On Wed, 2005-22-06 at 09:23 -0700, Leonid Grossman wrote:
> >
> > See the comment above. We decide if a packet is multicast vs.
> > unicast, IP vs. other at approximately
> > interrupt/"rx_copybreak" time. Very few NIC provide this
> > info in status bits, so we end up looking at the packet
> > header. That read moves the previously known-uncached data
> > (after all, it was just came in from a bus write) into the L1
> > cache for the CPU handling the device. Once it's there, the
> > copy is almost free.
>
> What status bits a NIC has to provide, in order for the stack to avoid
> touching headers?
> In our case, the headers are separated by the hardware so ideally we would
> like to avoid any header processing altogether,
> and reduce the number of cache misses.
>
Provide metadata that can be used to totaly replace eth_type_trans()
i.e answer the questions: is it multi/uni/broadcast, is the packet for
us (you would need to be programmed with what for us means), Is it IP,
ARP etc.

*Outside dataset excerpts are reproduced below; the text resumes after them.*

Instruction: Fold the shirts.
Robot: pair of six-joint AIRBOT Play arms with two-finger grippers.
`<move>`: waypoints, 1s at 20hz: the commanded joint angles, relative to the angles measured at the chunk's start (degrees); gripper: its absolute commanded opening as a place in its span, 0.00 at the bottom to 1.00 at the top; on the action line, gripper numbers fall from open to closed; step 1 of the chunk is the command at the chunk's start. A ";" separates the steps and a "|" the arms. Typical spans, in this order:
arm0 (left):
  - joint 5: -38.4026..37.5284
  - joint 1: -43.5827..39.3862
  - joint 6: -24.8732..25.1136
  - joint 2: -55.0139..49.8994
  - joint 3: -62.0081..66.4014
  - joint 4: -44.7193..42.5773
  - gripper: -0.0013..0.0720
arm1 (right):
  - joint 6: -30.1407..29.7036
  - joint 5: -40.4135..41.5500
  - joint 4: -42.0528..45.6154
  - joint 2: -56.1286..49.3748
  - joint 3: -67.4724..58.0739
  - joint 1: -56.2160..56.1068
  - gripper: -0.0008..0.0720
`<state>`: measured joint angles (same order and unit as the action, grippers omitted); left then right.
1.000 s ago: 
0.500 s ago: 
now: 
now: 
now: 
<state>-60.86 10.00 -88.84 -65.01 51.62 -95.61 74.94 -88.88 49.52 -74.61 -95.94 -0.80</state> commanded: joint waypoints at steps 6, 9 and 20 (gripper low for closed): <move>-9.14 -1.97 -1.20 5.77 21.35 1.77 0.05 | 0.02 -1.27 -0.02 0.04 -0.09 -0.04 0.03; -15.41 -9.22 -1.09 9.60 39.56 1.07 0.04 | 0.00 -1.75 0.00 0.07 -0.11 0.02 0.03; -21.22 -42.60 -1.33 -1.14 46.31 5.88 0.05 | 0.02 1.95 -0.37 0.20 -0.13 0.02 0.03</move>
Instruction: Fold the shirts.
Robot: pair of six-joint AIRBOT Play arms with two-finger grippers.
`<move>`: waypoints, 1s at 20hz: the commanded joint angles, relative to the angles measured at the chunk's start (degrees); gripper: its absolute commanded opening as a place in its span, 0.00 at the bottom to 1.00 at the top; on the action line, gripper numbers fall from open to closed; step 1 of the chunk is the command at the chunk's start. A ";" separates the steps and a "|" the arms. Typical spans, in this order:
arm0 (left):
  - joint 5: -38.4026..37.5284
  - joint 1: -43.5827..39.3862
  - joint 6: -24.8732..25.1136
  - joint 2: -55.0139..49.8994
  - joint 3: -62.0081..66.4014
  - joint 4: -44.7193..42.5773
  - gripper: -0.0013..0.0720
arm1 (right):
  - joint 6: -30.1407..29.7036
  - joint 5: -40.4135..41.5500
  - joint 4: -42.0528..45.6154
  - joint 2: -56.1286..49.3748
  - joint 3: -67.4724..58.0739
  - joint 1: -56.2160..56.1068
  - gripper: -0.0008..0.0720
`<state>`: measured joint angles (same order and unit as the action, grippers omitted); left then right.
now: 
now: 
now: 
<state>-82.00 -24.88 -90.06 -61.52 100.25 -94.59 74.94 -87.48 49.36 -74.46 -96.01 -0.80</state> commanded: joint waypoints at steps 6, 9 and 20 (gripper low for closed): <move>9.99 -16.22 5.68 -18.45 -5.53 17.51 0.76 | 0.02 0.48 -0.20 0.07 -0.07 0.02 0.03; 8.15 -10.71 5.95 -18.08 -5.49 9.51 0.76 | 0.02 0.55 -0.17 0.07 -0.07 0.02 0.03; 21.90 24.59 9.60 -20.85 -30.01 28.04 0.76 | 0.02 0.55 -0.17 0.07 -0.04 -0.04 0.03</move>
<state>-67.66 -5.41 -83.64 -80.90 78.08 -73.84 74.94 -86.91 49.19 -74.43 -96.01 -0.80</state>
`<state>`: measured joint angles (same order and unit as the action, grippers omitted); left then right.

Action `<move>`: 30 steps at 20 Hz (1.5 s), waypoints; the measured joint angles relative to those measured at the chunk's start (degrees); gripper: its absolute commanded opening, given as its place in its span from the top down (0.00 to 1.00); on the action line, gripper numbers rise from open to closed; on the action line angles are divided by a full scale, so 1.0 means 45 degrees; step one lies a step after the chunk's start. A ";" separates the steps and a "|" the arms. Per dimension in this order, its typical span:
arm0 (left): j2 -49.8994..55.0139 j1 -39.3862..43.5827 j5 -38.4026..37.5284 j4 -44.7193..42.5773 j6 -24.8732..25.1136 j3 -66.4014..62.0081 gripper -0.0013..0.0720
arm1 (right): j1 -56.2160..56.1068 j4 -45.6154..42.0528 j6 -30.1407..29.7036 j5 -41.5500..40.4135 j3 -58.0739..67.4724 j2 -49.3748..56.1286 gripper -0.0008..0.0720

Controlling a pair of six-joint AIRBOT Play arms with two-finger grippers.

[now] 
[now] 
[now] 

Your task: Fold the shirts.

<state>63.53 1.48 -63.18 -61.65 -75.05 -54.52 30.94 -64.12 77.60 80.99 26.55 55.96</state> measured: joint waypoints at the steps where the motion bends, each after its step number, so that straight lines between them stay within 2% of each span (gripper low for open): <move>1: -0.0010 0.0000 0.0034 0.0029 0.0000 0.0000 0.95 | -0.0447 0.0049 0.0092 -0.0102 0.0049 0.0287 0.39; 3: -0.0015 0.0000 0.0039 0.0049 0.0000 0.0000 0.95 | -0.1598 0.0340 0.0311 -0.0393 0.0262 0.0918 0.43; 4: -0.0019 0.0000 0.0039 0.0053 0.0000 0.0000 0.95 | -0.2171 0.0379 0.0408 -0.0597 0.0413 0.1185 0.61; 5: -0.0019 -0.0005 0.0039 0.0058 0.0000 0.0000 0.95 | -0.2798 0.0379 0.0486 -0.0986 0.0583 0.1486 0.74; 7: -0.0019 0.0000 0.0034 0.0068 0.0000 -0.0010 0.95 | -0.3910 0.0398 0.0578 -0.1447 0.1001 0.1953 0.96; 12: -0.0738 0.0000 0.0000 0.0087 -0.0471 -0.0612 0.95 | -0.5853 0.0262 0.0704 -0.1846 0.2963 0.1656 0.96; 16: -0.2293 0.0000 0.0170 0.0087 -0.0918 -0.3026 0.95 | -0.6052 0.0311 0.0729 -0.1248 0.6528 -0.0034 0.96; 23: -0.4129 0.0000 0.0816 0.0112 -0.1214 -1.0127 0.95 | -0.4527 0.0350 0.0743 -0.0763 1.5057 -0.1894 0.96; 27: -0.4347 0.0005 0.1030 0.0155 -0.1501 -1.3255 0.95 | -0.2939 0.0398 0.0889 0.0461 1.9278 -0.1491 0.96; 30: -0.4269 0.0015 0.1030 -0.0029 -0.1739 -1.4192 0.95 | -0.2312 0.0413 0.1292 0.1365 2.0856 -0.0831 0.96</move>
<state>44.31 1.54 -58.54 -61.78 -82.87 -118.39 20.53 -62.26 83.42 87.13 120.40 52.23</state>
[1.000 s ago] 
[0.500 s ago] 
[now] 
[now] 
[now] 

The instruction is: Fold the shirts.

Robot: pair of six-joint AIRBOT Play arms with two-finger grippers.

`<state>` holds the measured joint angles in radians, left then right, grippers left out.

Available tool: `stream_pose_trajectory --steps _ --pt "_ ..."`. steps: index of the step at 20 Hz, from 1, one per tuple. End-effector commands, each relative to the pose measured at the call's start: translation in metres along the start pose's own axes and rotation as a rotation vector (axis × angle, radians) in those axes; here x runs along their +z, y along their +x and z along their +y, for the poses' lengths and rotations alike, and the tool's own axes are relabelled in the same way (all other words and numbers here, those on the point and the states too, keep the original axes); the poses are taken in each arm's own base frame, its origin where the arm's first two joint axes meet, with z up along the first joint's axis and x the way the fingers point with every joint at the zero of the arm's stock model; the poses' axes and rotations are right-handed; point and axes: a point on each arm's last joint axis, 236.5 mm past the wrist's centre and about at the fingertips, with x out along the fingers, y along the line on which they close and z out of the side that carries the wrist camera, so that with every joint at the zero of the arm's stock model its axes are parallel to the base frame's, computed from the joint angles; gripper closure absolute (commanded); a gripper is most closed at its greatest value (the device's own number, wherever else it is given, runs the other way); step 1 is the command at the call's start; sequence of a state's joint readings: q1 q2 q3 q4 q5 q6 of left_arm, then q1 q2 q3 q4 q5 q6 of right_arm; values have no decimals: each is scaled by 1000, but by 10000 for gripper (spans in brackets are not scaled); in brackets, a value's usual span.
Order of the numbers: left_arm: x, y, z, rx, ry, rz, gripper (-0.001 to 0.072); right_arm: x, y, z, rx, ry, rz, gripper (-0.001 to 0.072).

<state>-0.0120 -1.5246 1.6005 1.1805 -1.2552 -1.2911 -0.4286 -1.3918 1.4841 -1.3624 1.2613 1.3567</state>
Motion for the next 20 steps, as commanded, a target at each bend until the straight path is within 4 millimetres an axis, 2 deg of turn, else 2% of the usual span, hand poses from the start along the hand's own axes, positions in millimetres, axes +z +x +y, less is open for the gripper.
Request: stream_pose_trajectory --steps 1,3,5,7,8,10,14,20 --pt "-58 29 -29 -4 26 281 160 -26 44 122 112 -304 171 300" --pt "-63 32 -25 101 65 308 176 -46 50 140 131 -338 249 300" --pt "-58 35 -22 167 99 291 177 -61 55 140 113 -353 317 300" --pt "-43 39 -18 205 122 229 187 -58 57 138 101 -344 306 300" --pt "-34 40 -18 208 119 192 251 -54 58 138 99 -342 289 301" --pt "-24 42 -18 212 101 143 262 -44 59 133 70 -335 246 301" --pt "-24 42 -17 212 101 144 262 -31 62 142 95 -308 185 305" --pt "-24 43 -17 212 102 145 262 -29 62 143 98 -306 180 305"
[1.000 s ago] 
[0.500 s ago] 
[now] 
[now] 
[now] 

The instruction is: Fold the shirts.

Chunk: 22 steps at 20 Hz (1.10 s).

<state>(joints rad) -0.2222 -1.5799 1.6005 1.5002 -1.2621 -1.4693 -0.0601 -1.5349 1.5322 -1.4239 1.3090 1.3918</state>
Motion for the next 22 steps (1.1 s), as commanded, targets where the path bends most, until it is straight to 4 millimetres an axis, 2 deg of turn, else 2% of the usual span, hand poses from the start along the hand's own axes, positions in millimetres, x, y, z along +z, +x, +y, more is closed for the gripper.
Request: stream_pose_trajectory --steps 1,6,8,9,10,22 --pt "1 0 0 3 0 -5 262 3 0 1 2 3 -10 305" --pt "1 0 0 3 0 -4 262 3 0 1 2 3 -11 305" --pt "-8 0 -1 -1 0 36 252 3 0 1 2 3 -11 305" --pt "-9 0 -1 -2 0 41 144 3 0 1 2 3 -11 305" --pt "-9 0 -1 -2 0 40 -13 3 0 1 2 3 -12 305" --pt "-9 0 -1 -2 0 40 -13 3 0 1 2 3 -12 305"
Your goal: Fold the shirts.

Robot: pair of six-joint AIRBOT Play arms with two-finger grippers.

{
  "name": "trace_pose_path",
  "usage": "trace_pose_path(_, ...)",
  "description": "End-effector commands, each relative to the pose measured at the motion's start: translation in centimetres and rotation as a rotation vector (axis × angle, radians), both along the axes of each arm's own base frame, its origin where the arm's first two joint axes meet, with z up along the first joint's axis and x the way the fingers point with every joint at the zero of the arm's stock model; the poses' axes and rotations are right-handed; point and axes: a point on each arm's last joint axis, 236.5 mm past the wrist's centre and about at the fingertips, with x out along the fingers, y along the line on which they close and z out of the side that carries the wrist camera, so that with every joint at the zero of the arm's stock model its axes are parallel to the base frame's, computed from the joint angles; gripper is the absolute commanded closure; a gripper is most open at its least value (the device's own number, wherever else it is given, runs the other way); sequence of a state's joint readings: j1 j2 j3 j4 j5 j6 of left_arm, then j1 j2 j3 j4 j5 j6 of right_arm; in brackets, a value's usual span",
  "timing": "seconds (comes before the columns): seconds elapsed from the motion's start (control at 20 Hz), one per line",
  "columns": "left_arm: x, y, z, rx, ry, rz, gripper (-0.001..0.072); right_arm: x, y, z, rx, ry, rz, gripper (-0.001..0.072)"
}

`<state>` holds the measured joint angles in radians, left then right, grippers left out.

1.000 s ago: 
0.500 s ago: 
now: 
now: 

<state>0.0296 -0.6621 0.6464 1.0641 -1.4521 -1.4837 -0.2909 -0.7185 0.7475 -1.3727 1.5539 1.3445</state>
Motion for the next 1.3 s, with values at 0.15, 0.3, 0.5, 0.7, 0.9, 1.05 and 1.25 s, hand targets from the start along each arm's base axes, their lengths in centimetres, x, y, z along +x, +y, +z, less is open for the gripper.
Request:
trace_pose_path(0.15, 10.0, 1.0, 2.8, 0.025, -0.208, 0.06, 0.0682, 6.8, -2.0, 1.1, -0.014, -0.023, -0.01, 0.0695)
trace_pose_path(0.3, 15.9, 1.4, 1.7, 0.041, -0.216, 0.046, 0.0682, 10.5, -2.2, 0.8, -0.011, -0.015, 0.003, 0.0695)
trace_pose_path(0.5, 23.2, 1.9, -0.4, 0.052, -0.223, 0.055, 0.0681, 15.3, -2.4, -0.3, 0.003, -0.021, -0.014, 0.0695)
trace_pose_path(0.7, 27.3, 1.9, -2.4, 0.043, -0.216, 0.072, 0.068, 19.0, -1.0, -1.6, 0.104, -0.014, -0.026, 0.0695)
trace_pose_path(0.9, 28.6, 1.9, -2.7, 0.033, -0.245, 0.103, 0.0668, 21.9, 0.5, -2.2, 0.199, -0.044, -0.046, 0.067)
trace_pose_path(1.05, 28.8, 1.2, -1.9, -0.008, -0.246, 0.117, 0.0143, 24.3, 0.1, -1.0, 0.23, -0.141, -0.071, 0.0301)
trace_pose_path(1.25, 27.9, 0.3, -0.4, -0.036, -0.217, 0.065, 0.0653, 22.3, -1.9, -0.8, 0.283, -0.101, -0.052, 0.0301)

I am sure any standard NIC these days can do a subset of these
You want to go one step further then allow the user to download a
number of filters and tell you what tag you should put on the descriptor
when sending the packet to user space on a match or mismatch.
If say you allowed 1024 such filters (not very different from the
current multicast filters), you could cut down a lot of CPU time.